Have you considered a slight change of putting the 0x0CAB005E at the end, and then having the size before it so it would be like: [data][length of data as 3 bytes][0x0CAB005E][END OF PIXEL DATA] all encoded into the image with your algorithm into the last smallest bits still of course.

So you could still just as easily check if an image is imprinted just by checking the last couple pixels if they have your magic bits endings and if so just read the length from before that and then read that many number of bytes as data from before that. This way you could even let users choose the max number of data they are okay with adding or change it later still without breaking anything or being locked into the fixed starting point.

So thinking about this I like this approach as a hybrid of the constraints 👍 (effect as little as possible, know the bounds easily), the data is still kept toward the end of the image, and grows backward in reverse reading order basically, but allows the data to expand backward effectively ad infinitum, though I still think 99.8% of the use cases are going to wind up as 2 rows of pixels.

One issue the fixed seek point was trying to overcome is truly bring able to know the bounds of data start to end naively and simply, which makes re-implementation of this pretty easy to understand and you can point to where the data is on an image (if there is any), whereas the suffix approach is more of an RLE implementation with the run length just being backwards, but I think the math works out to make this pleasingly simple.

I'll take a shot at making those changes and update later, thanks for chiming in!

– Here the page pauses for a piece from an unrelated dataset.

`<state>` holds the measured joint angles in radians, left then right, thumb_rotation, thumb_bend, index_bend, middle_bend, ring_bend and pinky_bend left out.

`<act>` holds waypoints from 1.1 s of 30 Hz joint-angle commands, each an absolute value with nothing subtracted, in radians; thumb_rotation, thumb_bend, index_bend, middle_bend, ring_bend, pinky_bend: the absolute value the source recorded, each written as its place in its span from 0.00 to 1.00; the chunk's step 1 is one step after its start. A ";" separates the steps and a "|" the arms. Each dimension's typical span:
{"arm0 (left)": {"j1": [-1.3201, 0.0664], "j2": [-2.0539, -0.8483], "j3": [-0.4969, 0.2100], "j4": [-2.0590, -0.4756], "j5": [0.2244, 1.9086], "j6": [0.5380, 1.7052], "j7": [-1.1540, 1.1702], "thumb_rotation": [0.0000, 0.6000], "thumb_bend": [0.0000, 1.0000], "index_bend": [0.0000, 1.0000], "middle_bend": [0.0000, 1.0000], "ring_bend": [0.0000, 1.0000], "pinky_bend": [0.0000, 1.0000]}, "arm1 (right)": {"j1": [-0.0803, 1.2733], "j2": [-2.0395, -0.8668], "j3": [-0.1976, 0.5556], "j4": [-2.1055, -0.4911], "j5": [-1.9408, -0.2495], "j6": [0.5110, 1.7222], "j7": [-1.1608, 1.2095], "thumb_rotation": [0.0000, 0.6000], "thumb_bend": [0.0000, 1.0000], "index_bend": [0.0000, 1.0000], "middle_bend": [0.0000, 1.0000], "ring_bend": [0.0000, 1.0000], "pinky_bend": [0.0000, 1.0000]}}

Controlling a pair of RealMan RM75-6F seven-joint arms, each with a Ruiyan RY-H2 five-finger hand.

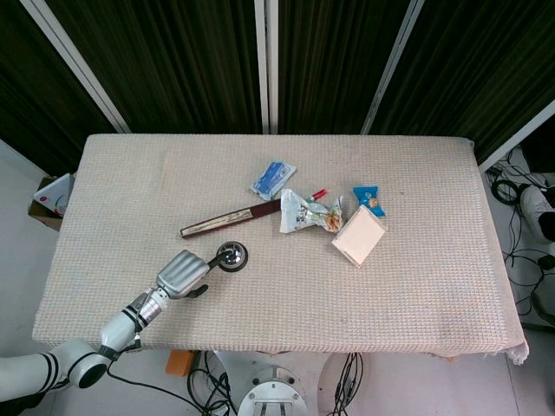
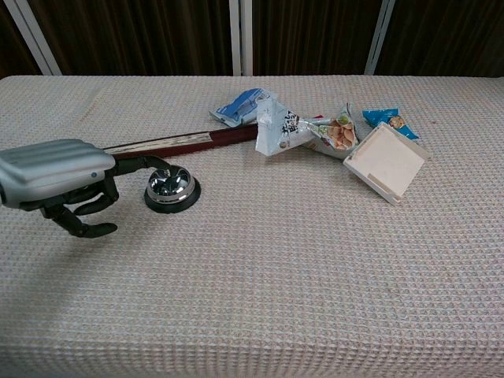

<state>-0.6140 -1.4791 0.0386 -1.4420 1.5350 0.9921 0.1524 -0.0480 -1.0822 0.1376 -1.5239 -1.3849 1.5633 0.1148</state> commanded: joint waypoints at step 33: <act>-0.176 -1.273 0.105 -1.402 1.522 1.598 0.108 0.92 0.28 0.07 0.15 0.13 0.45 | -0.044 -1.164 0.025 -1.434 -1.553 1.561 0.026 1.00 0.18 0.00 0.00 0.00 0.00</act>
<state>-0.2685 -1.3048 0.0760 -1.4627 1.5537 1.5239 0.1159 -0.0466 -1.1493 0.0373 -1.4544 -1.5356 1.5629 0.0462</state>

as far as I understand this is for all intents and purposes a invisible watermark and some people really don't like these sort of things

Effectively, but this is done out in the open and users have full control, (optional) fingerprinting is already baked into the majority of these projects just for the AI aspect, and if this is your first encounter with steganography wait until you find out about the yellow dots that HP printers output 'randomly' 😄.

Any hangups like this are unfortunately a bottomless rabbit-hole because either you trust the implementer or not, and if not, then a person shouldn't be running the software anyway, and not even only this repo, anything using Pillow, or libjpeg-turbo, your phone, and so on. You gotta pick your battles on topics like this and this is done with an open implementation, in good faith, in public vision and under public review, and ultimately under user's discretion and control, with really cool benefits out the other side.

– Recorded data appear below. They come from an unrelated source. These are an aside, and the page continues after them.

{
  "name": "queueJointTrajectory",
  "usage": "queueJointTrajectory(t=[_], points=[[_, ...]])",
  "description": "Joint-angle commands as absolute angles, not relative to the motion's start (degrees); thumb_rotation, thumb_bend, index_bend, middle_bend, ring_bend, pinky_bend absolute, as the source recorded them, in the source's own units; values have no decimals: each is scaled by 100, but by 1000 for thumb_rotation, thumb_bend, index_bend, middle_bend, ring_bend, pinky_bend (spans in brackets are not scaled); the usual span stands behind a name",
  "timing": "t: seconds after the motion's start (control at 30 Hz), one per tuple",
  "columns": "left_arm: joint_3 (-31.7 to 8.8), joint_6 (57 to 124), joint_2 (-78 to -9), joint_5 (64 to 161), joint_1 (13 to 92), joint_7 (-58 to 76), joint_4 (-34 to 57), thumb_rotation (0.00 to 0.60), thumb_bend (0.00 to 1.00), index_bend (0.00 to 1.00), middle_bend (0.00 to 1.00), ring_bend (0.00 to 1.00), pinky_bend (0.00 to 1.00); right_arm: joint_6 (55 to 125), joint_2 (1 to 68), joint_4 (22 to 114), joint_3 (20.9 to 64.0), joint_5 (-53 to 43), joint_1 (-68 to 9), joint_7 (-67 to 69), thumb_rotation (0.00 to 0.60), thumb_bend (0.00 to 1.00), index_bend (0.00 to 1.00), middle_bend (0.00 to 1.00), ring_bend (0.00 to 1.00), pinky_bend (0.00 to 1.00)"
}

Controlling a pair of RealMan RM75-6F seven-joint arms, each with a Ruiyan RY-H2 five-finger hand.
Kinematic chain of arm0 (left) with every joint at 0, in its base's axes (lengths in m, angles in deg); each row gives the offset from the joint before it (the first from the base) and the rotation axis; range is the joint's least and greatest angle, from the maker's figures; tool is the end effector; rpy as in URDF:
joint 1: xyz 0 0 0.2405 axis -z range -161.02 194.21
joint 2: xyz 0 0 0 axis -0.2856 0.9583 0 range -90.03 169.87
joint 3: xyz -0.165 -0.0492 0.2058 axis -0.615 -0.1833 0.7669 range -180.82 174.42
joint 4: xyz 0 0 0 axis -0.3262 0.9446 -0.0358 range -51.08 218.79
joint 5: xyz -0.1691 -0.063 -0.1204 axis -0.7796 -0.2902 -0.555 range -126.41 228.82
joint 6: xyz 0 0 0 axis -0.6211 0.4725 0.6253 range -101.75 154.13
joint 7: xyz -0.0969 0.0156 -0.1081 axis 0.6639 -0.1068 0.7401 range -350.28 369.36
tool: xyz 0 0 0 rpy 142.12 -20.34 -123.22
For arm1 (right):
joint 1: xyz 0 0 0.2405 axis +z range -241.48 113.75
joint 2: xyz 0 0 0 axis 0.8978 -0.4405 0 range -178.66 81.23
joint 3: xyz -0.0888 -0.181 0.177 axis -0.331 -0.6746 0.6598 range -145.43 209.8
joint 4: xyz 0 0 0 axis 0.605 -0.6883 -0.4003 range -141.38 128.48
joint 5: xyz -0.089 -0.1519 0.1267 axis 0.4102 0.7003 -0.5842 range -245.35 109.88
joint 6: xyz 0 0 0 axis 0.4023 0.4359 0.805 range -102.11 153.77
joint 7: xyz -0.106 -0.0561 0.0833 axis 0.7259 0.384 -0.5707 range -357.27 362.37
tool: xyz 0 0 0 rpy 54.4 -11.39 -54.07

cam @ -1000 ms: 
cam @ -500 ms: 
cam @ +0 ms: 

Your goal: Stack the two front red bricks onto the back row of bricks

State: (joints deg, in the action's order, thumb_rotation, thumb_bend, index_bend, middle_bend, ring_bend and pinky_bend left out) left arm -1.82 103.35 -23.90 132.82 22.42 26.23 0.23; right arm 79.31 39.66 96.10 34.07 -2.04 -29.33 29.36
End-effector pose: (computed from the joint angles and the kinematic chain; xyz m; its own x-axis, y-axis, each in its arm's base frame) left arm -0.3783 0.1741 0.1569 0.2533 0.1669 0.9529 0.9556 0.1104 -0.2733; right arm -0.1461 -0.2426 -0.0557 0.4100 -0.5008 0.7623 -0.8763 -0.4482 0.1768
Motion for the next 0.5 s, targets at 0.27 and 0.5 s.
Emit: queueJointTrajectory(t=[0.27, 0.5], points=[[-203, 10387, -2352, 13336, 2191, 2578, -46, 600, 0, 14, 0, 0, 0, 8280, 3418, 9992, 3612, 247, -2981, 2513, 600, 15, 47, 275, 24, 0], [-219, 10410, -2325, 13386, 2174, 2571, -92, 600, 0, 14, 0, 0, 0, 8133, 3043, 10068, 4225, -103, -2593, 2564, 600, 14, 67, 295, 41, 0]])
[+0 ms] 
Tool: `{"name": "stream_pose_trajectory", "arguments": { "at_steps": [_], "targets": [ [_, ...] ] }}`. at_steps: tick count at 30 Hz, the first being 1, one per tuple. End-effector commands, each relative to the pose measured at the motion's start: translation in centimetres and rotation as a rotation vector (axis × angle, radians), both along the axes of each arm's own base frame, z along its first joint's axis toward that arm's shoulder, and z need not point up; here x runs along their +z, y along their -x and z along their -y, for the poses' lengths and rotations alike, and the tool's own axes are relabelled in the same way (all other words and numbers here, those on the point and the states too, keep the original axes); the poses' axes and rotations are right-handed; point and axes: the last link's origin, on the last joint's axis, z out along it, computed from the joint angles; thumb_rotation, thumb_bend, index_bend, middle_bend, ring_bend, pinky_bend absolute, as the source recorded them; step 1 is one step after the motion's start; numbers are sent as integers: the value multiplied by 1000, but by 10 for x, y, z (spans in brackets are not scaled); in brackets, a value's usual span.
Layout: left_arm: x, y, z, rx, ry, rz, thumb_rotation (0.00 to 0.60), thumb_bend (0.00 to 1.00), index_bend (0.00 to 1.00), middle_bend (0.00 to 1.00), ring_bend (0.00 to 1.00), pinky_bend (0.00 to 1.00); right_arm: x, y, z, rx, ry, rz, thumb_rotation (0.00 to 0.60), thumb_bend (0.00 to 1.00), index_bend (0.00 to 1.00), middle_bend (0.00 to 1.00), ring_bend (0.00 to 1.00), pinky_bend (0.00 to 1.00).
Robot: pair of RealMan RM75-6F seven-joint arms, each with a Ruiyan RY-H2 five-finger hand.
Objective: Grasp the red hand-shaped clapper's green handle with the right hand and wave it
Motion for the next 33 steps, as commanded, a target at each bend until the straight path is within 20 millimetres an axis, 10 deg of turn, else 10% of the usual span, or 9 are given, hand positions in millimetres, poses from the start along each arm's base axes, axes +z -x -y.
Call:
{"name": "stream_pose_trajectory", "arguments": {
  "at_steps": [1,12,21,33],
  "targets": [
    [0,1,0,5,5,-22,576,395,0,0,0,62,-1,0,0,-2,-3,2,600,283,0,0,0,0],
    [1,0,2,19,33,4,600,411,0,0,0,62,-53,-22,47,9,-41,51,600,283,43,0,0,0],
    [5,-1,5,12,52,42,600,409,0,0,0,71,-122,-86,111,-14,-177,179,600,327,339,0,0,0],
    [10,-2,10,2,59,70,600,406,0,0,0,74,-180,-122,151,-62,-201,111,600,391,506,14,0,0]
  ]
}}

I'm also up for discussion on defaults, where something like this has the maximum benefit by a huge margin by being on by default, but power users who are the only ones that would care anyway can disable the options or set passwords. I can also see being turned on by default being seen as an overstep.

kjerk avatar Apr 13 '23 01:04 kjerk

This enhancement counteracts the common practice of stripping metadata from image file formats by online hosts and websites

I'm all for having this merged, but I do not think this should not be enabled by default, which is the case in this PR's current state. Many sites forbid you do this, particularly 4chan, which is where this repo originated and is still widely used.

It would not surprise me if this were merged that other sites take notice and begin to crack down on this, as the entire reason the rule was only added to 4chan in the last couple years is because users started to intentionally distribute illegal material via a userscript that made embedding or imprinting data incredibly easy. Just like how this tech existed quite some time, it wasn't taken much notice until a user-friendly UI was made. The same will likely apply to this as it did to that aforementioned userscript, especially if it's the default.

I'm not trying to make a scare but it is a very real issue that can and will be exploited and possibly destroy SD communities on other websites.

catboxanon avatar Apr 13 '23 21:04 catboxanon

Dangling for too long because of movement on other projects. Will update and reopen if updated to meet the aforementioned specs.